Pas de remboursement des aides américaines
Trump avait jusqu'à présent exigé que l'Ukraine rembourse les 350 milliards de dollars d'aide qu'il estime avoir été fournis par les États-Unis pendant la guerre - une condition que Zelensky avait refusée. Washington semble désormais avoir fait une concession. Le Premier ministre ukrainien, Denys Shmyhal, a déclaré que l'accord ne prévoyait pas de remboursement des prétendues « dettes » par son pays. Pour Trump, c'est quand même une victoire, car il a désormais accès aux ressources minérales en Ukraine. Le texte de l'accord stipule également qu'il ne doit pas aller à l'encontre des règles de l'UE, laissant ainsi la porte ouverte à une éventuelle adhésion de l'Ukraine à l'UE.

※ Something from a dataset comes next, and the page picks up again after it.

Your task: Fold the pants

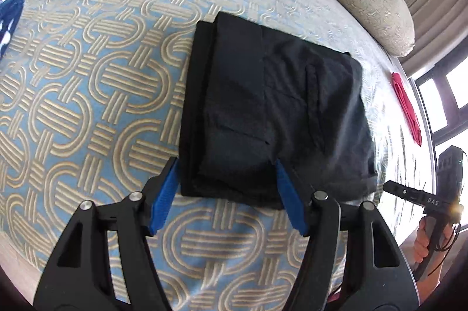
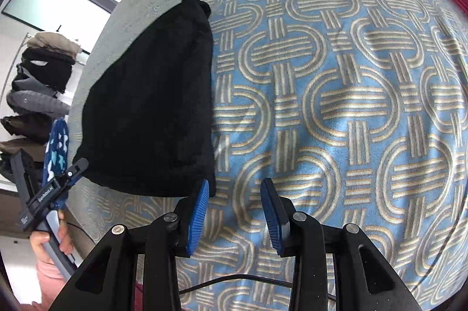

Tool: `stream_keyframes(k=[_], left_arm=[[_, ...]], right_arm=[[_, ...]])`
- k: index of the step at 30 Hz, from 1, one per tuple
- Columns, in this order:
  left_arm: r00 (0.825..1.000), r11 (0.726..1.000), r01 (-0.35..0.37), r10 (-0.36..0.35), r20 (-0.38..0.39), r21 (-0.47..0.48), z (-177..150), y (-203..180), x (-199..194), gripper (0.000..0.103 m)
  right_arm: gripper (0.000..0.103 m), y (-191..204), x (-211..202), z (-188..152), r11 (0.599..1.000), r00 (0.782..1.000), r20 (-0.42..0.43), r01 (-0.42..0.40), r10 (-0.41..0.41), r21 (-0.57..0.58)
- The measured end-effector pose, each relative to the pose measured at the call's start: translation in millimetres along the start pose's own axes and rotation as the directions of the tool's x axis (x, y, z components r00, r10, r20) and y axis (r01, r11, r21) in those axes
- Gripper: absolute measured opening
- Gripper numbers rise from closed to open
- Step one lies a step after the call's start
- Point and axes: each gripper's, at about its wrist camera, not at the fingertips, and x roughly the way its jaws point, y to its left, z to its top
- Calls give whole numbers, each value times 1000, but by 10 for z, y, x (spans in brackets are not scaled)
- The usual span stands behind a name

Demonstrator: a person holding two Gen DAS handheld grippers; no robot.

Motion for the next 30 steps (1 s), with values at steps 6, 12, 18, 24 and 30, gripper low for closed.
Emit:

L'aide militaire reste en place
Les États-Unis ont qualifié l'accord d'indispensable à la poursuite de leur aide militaire à l'Ukraine. La première vice-Première ministre ukrainienne, Julia Svyrydenko, qui s'est rendue à Washington pour signer l'accord, a déclaré que les États-Unis fourniraient à l'avenir de nouvelles aides, telles que des systèmes de défense aérienne. Cela constituerait un changement stratégique pour Trump, qui tente de réduire le soutien militaire à l'Ukraine depuis son retour à la Maison-Blanche. Bien qu'il semble n'y avoir aucune garantie de sécurité concrète de la part des États-Unis, sur lesquelles l'Ukraine et l'Europe insistent depuis longtemps. À la place, l'administration Trump a formalisé son intérêt à maintenir le cap du soutien américain à l'Ukraine pour que les deux parties puissent respecter les engagements économiques désormais définis. Cela signifie indirectement que le soutien militaire des États-Unis sera maintenu.
L'accord de Trump est un pas pragmatique pour garantir les intérêts américains. Le président tient ainsi sa promesse électorale centrale, à savoir économiser des milliards d'aides destinées à soutenir l'Ukraine en négociant une contrepartie. Toutefois, la fin de la guerre n'est pas encore en vue.